Agée de 95 ans, la vieille dame y voit le produit de la dédiabolisation du parti, issu de la mouvance néonazie : « Ce qui n’aurait pu se passer avant s’est désormais produit. SD est propre, c’est l’heure des câlins. » Et de s’interroger : « Comment [la Suède] a-t-elle pu tomber si bas qu’elle est prête à embrasser ceux qui font revivre ces idéologies mortifères ? »
Des députés sociaux-démocrates et du parti de gauche ont, eux aussi, protesté contre la présence de l’extrême droite aux commémorations. Le président du Riksdag, le conservateur Andreas Norlén, a balayé les critiques, en faisant valoir que « tous les partis représentés au Parlement étaient les bienvenus au sein des associations parlementaires ».
Grandes manœuvres
Björn Söder a justifié, pour sa part, l’absence de sa formation aux commémorations jusque-là par un manque de personnel. Les élections législatives de septembre 2018 ont changé la donne : avec 17,5 % des voix, SD dispose de 62 sièges au Parlement et « peut désormais s’engager dans ce type d’activités secondaires », a-t-il précisé.

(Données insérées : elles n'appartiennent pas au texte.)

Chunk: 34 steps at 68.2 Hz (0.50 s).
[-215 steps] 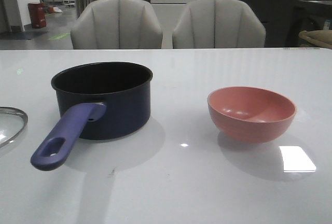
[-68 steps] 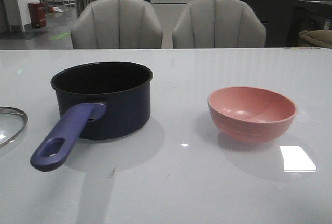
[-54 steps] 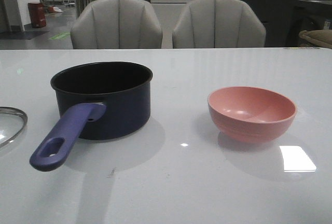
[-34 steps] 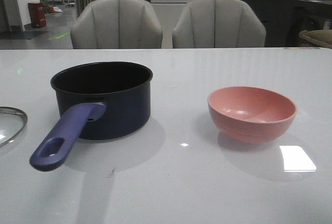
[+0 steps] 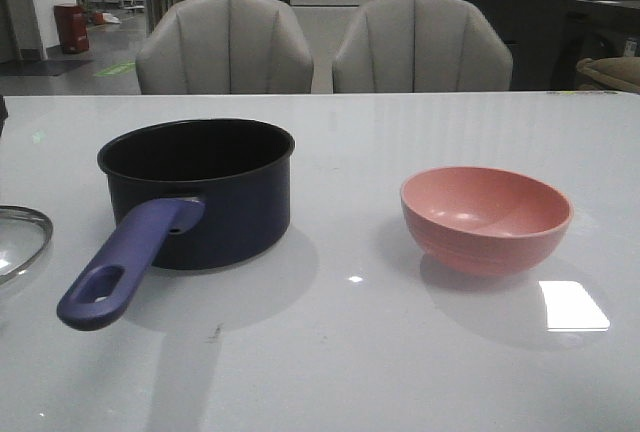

Pourtant, difficile de ne pas voir un lien entre la présence de l’extrême droite aux cérémonies et les bouleversements en cours sur l’échiquier politique suédois. Des grandes manœuvres, qui ont débuté avec l’accord de janvier 2019, permettant au social-démocrate Stefan Löfven de se maintenir, après de longues tractations, au poste de premier ministre, avec le soutien des Verts, mais également des centristes et des libéraux.